Moi, Le Cri
Imaginez un ciel qui n'est pas calme. Il est en feu, un tourbillon d'orange sanguine et de jaune vibrant qui semble bourdonner d'une énergie électrique. Je ne suis pas un coucher de soleil paisible. je suis une vibration, une onde qui parcourt l'air. En dessous de moi s'étend un fjord d'un bleu profond et sombre, traversé par un pont long et droit. Sur ce pont, deux silhouettes s'éloignent, indifférentes à la tempête de couleurs qui se déchaîne au-dessus d'elles. Mais mon attention est entièrement tournée vers la figure au premier plan, une forme qui est plus un sentiment qu'une personne. Regardez ce visage long et pâle, ces mains pressées contre les oreilles comme pour bloquer un son assourdissant. Voyez les cercles sombres et larges des yeux et la bouche ouverte en un O silencieux. Ce n'est pas un son que l'on peut entendre avec les oreilles, mais un son que l'on ressent au plus profond de soi, un cri muet qui résonne à travers le paysage, à travers le ciel, et à travers cette personne. Je suis l'image d'une émotion si immense qu'elle doit s'échapper, se manifester. Je suis l'anxiété, l'émerveillement et la connexion brute à l'univers. Je suis Le Cri.
Mon créateur s'appelait Edvard Munch. C'était un artiste norvégien pensif et sensible, qui voyait le monde non pas en objets, mais en sentiments et en couleurs. Je suis né d'un de ses souvenirs, un moment réel et intense qu'il a vécu en 1892. Il se promenait avec des amis près d'un fjord à Oslo, la ville où il vivait. Dans son journal, il a décrit comment, soudainement, le ciel est devenu « rouge sang ». Il a écrit qu'il a ressenti comme un « grand cri infini qui passait à travers la nature ». Ce n'était pas l'histoire d'un fantôme ou d'un monstre. C'était le sentiment puissant et écrasant d'être soudainement connecté à l'énergie de l'univers tout entier, une sensation si forte qu'elle était presque douloureuse. Il savait qu'il ne pouvait pas simplement peindre le paysage. Il devait peindre ce sentiment. Alors, en 1893, il m'a donné vie. Il n'a pas utilisé de la toile fine ou des peintures à l'huile riches. Il a choisi de la détrempe et du crayon sur un simple carton, ce qui a donné à mes couleurs un aspect brut et urgent, comme si l'émotion avait été capturée à la hâte avant qu'elle ne disparaisse. Regardez bien comment les lignes ondulées du ciel, de la terre et de la figure se rejoignent et se mêlent. C'est sa façon de montrer comment ce grand cri traversait tout, unifiant le monde intérieur de la personne et le monde extérieur de la nature. Mon créateur était si obsédé par cette vision qu'il ne m'a pas créé une seule fois. Il a réalisé plusieurs versions de moi : une autre peinture, des pastels, et même une gravure sur pierre pour que mon image puisse être imprimée et partagée avec le plus grand nombre de personnes possible.

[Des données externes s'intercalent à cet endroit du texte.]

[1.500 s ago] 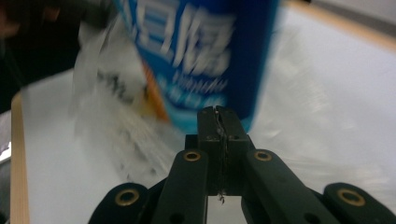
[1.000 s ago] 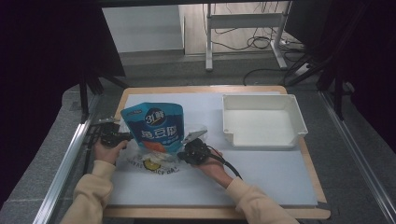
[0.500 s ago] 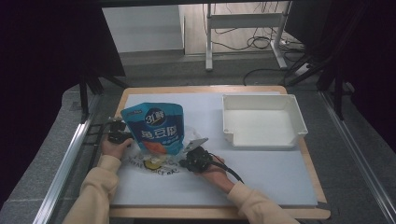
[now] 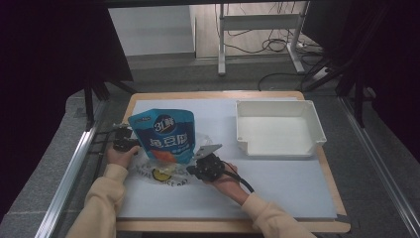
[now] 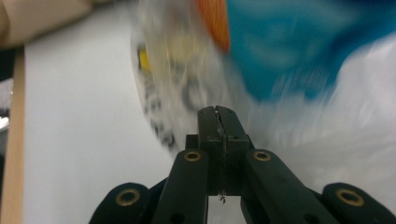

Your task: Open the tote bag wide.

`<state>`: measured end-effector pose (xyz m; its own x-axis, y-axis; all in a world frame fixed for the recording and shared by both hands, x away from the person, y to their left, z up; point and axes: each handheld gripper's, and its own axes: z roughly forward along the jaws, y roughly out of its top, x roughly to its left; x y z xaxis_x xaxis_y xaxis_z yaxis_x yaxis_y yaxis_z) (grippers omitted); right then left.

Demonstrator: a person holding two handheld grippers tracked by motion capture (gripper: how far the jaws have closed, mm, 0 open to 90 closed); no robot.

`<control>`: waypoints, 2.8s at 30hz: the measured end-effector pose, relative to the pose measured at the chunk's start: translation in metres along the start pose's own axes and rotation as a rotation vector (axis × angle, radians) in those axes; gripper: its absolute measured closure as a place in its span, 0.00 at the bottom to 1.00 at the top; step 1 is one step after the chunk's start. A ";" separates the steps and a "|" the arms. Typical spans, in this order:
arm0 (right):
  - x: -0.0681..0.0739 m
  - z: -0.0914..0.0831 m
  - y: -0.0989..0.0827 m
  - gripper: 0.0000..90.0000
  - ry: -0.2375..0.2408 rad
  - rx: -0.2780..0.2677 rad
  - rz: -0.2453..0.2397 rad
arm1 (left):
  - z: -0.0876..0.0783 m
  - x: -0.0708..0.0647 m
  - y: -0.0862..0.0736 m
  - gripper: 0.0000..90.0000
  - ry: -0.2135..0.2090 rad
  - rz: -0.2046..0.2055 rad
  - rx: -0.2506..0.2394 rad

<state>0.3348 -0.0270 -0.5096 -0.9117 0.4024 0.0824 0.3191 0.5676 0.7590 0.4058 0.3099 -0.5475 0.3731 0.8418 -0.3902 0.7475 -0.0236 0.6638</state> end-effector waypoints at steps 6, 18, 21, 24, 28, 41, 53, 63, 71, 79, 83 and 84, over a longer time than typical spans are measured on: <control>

Quand les gens m'ont vu pour la première fois, beaucoup ont été choqués. À la fin du 19ème siècle, ils étaient habitués à un art qui était beau, réaliste et ordonné. J'étais tout le contraire. J'étais une peinture « Expressionniste », ce qui signifie que mon but n'était pas de montrer le monde extérieur tel qu'il est, mais de représenter le monde intérieur des émotions. Certains m'ont trouvé dérangeant, laid ou même effrayant. Mais d'autres ont compris immédiatement. Ils ont reconnu ce sentiment d'anxiété, de solitude ou d'émerveillement face à l'immensité de l'univers, un sentiment qui peut vous laisser sans voix. Edvard Munch voulait que je sois un moyen pour les gens de se sentir moins seuls avec leurs grandes émotions. Au fil du temps, je suis devenu bien plus qu'une peinture. Je suis devenu un symbole puissant. Mon image a été utilisée dans des films, des dessins animés, des publicités et même comme un émoji sur vos téléphones pour exprimer un sentiment trop grand pour les mots. Je suis un raccourci visuel pour le stress, l'angoisse et l'étonnement de la vie moderne. Mais ne vous y trompez pas. Je ne suis pas seulement une peinture de la peur. Je suis un rappel que l'art peut donner une voix à nos sentiments les plus profonds, même ceux qui sont inconfortables. Je montre qu'il est normal de se sentir parfois dépassé et que se connecter à ces émotions fait partie de notre humanité. Je suis un pont entre le monde intérieur d'une personne et le monde extérieur, reliant les gens à travers plus d'un siècle par un seul cri silencieux et partagé.